Diagram showing lambdas, services and VMs, with different applications built on them.

This layering effect allows platform builders to build opinonated infrastructure, while empowering their users to make the tradeoff between taking on more accidental complexity versus gaining the degree of control they want for their specific project. If you need persistent local disk storage, go ahead and pierce all the way down to the VM layer, but you’ll avoid a lot of accidental complexity if you can just use a stateless service.

This is a pretty obvious approach, look at the various cloud providers, but I think we often forget it when operating internally, and end up building overly opinionated solutions that age poorly (easily by not solving enough of users needs, or by taking on so many features that they become unmaintainable). Aging well is critical to quality infrastructure, because each system that is aging poorly reduces our ability to invest towards the future.

Some circumstances reasonably preclude building good infrastructure but when you do get the chance, build layers which compose together into a complete solution, rather than trying to have any given layer do everything for everyone.

A few more examples where you could apply this approach:

Storage.
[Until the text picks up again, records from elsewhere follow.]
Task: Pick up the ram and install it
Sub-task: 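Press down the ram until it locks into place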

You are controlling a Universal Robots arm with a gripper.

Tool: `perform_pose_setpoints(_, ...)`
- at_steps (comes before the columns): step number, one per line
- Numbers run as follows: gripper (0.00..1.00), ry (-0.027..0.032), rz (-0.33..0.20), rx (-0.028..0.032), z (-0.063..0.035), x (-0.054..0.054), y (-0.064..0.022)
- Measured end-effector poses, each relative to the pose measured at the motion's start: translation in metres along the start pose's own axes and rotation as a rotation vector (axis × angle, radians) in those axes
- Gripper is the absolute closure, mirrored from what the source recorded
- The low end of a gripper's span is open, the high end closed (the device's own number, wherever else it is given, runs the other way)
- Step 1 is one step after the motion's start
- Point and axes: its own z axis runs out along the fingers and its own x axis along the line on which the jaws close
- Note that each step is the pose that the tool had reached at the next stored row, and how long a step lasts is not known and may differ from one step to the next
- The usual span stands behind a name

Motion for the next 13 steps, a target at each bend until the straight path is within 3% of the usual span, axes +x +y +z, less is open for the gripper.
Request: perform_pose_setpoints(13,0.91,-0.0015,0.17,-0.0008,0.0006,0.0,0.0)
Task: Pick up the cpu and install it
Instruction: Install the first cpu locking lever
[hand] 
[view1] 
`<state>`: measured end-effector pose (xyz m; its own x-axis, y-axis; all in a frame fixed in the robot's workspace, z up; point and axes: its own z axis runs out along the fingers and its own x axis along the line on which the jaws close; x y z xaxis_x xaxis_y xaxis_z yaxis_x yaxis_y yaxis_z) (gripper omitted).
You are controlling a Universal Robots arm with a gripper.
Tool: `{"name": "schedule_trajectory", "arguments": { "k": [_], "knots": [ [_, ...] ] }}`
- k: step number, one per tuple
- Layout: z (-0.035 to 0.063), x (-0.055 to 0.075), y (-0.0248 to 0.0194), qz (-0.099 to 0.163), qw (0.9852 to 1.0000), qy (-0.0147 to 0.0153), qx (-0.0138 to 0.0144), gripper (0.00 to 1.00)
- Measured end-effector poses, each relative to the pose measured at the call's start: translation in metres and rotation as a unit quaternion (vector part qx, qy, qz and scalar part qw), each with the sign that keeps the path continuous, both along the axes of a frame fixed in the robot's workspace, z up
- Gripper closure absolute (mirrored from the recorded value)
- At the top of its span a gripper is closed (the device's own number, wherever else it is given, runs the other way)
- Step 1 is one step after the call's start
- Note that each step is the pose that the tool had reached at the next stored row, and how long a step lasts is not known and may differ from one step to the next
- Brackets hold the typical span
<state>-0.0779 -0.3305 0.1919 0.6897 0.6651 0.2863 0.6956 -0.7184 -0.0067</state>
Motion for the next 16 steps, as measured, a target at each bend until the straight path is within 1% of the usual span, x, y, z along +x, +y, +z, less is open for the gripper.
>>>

You might want to offer an eventually consistent key-value store which supports active-active replication across many regions, and then provide another offering which is strongly consistent but with reduced replication or availability properties.

Load balancing. 90% applications can get away with very naive round-robin load balancing, and 90% of the remaining 10% can get away with least-conn based routing, but a few need something more bespoke (hashing on a key for increased data locality, etc). By decoupling the control and data plane, you can allow the vast majority of applications to use load balancer directly, but allow the edge cases to directly communicate with the control plane and implement routing themselves.